#### Instructions to follow
In your copy, reproduce each entry exactly and include no picture.

*** The data ***

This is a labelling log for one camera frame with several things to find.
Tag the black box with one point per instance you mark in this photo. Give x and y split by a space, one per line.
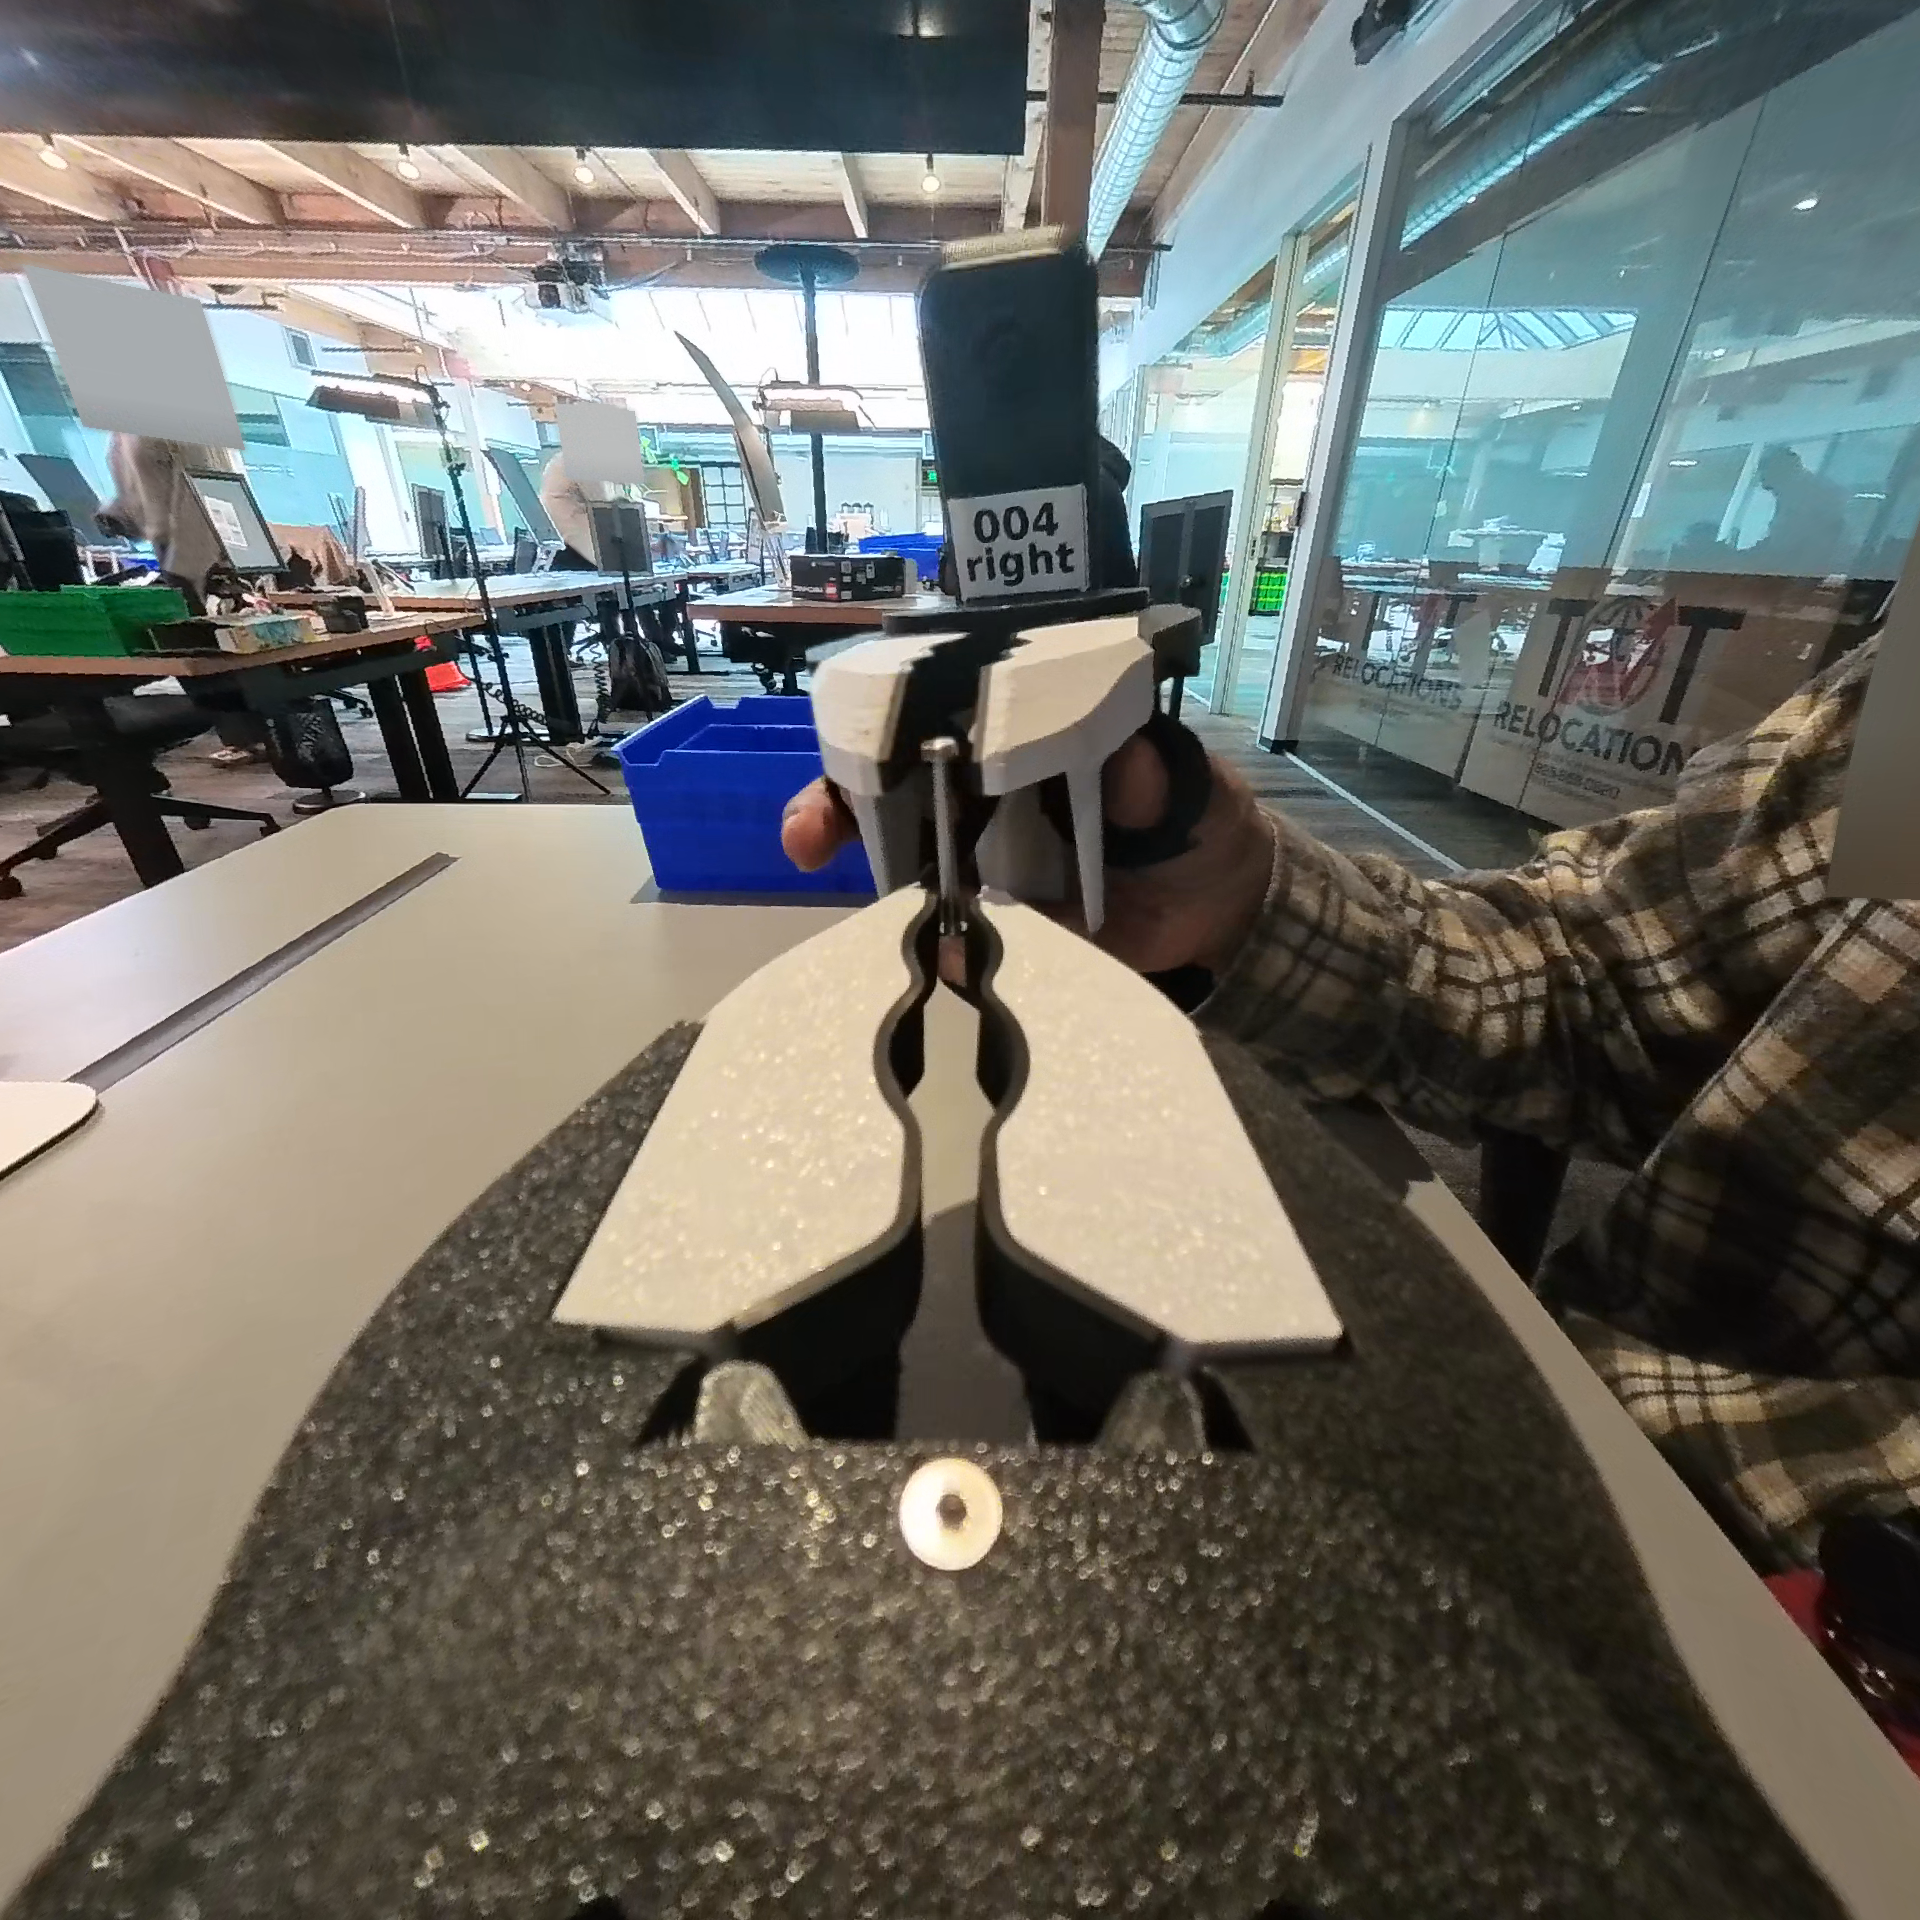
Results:
848 577

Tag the black mesh chair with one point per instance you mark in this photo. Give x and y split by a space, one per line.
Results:
306 751

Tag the black wall-mounted device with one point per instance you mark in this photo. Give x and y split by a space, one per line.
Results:
1387 30

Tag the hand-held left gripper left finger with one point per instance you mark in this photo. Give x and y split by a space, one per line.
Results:
751 1156

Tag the black backpack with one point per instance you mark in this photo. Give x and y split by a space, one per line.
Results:
637 673

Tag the curved feather banner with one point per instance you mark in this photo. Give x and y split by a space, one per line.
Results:
751 449

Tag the black screen on stand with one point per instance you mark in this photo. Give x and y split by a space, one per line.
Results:
621 538

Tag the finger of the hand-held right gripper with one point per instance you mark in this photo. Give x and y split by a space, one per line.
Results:
1072 697
865 713

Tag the black tripod light stand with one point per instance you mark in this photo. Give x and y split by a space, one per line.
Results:
377 403

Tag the black panel on stand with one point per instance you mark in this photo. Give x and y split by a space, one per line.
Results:
1187 549

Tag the long silver bolt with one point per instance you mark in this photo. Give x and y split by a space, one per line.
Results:
941 746

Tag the wooden desk black legs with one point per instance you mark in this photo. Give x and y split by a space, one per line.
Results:
527 591
377 636
751 609

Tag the green plastic crate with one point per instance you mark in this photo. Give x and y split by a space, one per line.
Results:
91 618

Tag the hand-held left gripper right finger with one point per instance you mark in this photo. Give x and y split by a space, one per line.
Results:
1156 1184

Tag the black hanging ceiling panel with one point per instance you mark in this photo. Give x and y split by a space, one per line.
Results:
449 74

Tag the tissue box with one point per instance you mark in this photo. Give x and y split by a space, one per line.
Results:
263 635

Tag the person's plaid shirt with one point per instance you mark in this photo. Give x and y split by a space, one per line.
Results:
1768 1379

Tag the computer monitor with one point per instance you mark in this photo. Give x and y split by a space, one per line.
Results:
235 518

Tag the black office chair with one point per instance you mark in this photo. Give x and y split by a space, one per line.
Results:
74 743

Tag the large red black window decal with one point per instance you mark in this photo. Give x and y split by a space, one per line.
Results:
1693 636

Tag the hanging light panel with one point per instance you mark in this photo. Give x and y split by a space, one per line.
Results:
817 405

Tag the orange cone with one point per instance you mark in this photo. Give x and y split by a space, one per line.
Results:
445 672

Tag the black pole round top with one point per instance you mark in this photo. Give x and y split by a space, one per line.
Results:
806 267

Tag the wooden pillar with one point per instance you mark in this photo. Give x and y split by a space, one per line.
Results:
1072 89

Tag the person's right hand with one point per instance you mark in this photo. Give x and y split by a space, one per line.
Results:
1201 929

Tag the silver air duct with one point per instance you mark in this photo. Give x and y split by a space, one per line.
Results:
1163 105

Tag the blue plastic bin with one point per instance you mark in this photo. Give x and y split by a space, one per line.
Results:
721 811

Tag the small red black window decal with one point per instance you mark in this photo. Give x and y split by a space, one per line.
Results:
1423 615

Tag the distant blue bins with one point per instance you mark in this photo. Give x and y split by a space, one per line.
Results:
900 549

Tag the stack of green crates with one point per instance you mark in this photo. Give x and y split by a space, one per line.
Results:
1271 591

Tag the white flat pad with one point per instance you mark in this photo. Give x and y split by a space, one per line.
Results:
38 1126

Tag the red and black bag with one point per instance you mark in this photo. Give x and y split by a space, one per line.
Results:
1791 1611

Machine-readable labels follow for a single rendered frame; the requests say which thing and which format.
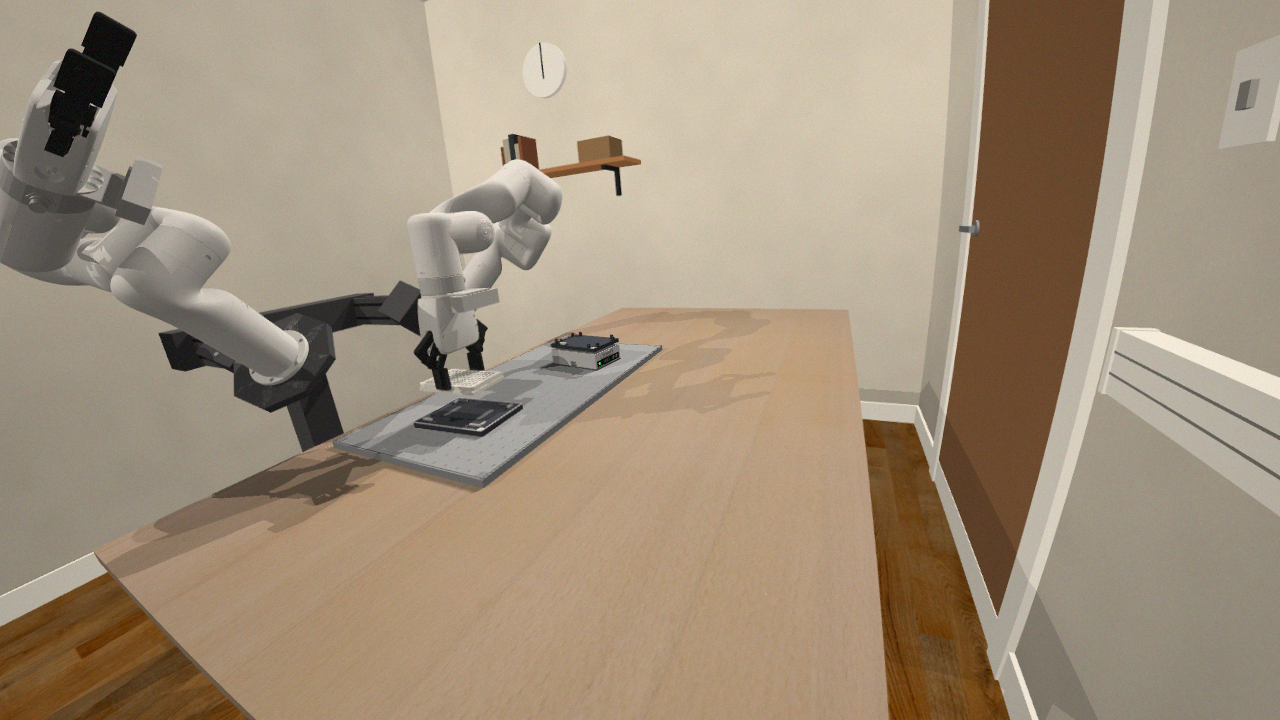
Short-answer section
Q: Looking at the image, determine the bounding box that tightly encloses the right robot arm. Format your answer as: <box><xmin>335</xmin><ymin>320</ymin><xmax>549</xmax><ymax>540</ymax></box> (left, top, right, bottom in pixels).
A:
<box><xmin>0</xmin><ymin>138</ymin><xmax>308</xmax><ymax>386</ymax></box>

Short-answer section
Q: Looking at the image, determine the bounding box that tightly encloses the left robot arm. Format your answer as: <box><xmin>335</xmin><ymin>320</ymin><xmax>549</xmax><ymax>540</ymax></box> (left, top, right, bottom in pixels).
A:
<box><xmin>407</xmin><ymin>159</ymin><xmax>563</xmax><ymax>313</ymax></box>

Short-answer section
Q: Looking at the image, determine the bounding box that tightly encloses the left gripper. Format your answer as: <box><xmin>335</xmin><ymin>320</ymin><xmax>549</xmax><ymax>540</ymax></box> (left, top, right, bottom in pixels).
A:
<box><xmin>413</xmin><ymin>293</ymin><xmax>486</xmax><ymax>391</ymax></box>

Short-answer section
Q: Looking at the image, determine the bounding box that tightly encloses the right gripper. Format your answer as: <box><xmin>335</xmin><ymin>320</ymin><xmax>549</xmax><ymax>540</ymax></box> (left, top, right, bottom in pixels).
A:
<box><xmin>3</xmin><ymin>12</ymin><xmax>137</xmax><ymax>196</ymax></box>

***

#### Response to the task
This is a labelling log for one camera frame with several things to find.
Tag the black box with one point per instance you mark in this photo. Give x and y split by a space, one per line.
Results:
848 577

Tag the black mesh chair with one point per instance you mark in this photo. Give x and y split by a space, one per line.
Results:
306 751

Tag the black wall-mounted device with one point per instance you mark in this photo. Give x and y split by a space, one per line.
Results:
1387 30

Tag the hand-held left gripper left finger with one point per instance you mark in this photo. Give x and y split by a space, one per line.
Results:
751 1156

Tag the black backpack with one point per instance you mark in this photo. Give x and y split by a space, one per line.
Results:
637 673

Tag the curved feather banner with one point per instance you mark in this photo. Give x and y split by a space, one per line.
Results:
751 449

Tag the black screen on stand with one point per instance you mark in this photo. Give x and y split by a space, one per line.
Results:
621 538

Tag the finger of the hand-held right gripper with one point per instance you mark in this photo. Give x and y split by a space, one per line.
Results:
1072 697
865 713

Tag the black tripod light stand with one point per instance you mark in this photo. Give x and y split by a space, one per line.
Results:
377 403

Tag the black panel on stand with one point per instance you mark in this photo. Give x and y split by a space, one per line.
Results:
1187 549

Tag the long silver bolt with one point per instance you mark in this photo. Give x and y split by a space, one per line.
Results:
941 746

Tag the wooden desk black legs with one point per instance you mark in this photo. Give x and y split by a space, one per line.
Results:
527 591
377 636
751 609

Tag the green plastic crate with one point per instance you mark in this photo. Give x and y split by a space, one per line.
Results:
91 618

Tag the hand-held left gripper right finger with one point per instance you mark in this photo. Give x and y split by a space, one per line.
Results:
1156 1184

Tag the black hanging ceiling panel with one point per instance you mark in this photo. Give x and y split by a space, one per line.
Results:
449 74

Tag the tissue box with one point per instance you mark in this photo. Give x and y split by a space, one per line.
Results:
263 635

Tag the person's plaid shirt with one point per instance you mark in this photo. Give x and y split by a space, one per line.
Results:
1768 1379

Tag the computer monitor with one point per instance you mark in this photo. Give x and y split by a space, one per line.
Results:
235 518

Tag the black office chair with one point per instance you mark in this photo. Give x and y split by a space, one per line.
Results:
74 743

Tag the large red black window decal with one point per instance you mark in this photo. Give x and y split by a space, one per line.
Results:
1693 636

Tag the hanging light panel with one point per instance you mark in this photo. Give x and y split by a space, one per line.
Results:
817 405

Tag the orange cone with one point per instance you mark in this photo. Give x and y split by a space, one per line.
Results:
445 672

Tag the black pole round top with one point per instance you mark in this photo. Give x and y split by a space, one per line.
Results:
806 267

Tag the wooden pillar with one point per instance you mark in this photo. Give x and y split by a space, one per line.
Results:
1072 89

Tag the person's right hand with one point per instance you mark in this photo. Give x and y split by a space, one per line.
Results:
1201 929

Tag the silver air duct with one point per instance you mark in this photo. Give x and y split by a space, one per line.
Results:
1163 105

Tag the blue plastic bin with one point per instance you mark in this photo. Give x and y split by a space, one per line.
Results:
721 811

Tag the small red black window decal with one point per instance you mark in this photo. Give x and y split by a space, one per line.
Results:
1423 615

Tag the distant blue bins with one point per instance you mark in this photo. Give x and y split by a space, one per line.
Results:
900 549

Tag the stack of green crates with one point per instance you mark in this photo. Give x and y split by a space, one per line.
Results:
1271 591

Tag the white flat pad with one point per instance you mark in this photo. Give x and y split by a space, one per line.
Results:
38 1126

Tag the red and black bag with one point per instance you mark in this photo. Give x and y split by a space, one per line.
Results:
1791 1611

Machine-readable labels follow for a single rendered frame; the requests say which thing and which format.
Short-answer section
Q: Looking at the image, determine the bounding box that tightly encloses the right robot arm. Format your answer as: <box><xmin>335</xmin><ymin>320</ymin><xmax>549</xmax><ymax>540</ymax></box> (left, top, right, bottom in pixels).
A:
<box><xmin>0</xmin><ymin>138</ymin><xmax>308</xmax><ymax>386</ymax></box>

Short-answer section
Q: Looking at the image, determine the bounding box that tightly encloses the left robot arm. Format your answer as: <box><xmin>335</xmin><ymin>320</ymin><xmax>549</xmax><ymax>540</ymax></box> (left, top, right, bottom in pixels).
A:
<box><xmin>407</xmin><ymin>159</ymin><xmax>563</xmax><ymax>313</ymax></box>

Short-answer section
Q: Looking at the image, determine the bounding box that tightly encloses the left gripper. Format your answer as: <box><xmin>335</xmin><ymin>320</ymin><xmax>549</xmax><ymax>540</ymax></box> (left, top, right, bottom in pixels).
A:
<box><xmin>413</xmin><ymin>293</ymin><xmax>486</xmax><ymax>391</ymax></box>

Short-answer section
Q: Looking at the image, determine the bounding box that tightly encloses the right gripper. Format your answer as: <box><xmin>335</xmin><ymin>320</ymin><xmax>549</xmax><ymax>540</ymax></box> (left, top, right, bottom in pixels).
A:
<box><xmin>3</xmin><ymin>12</ymin><xmax>137</xmax><ymax>196</ymax></box>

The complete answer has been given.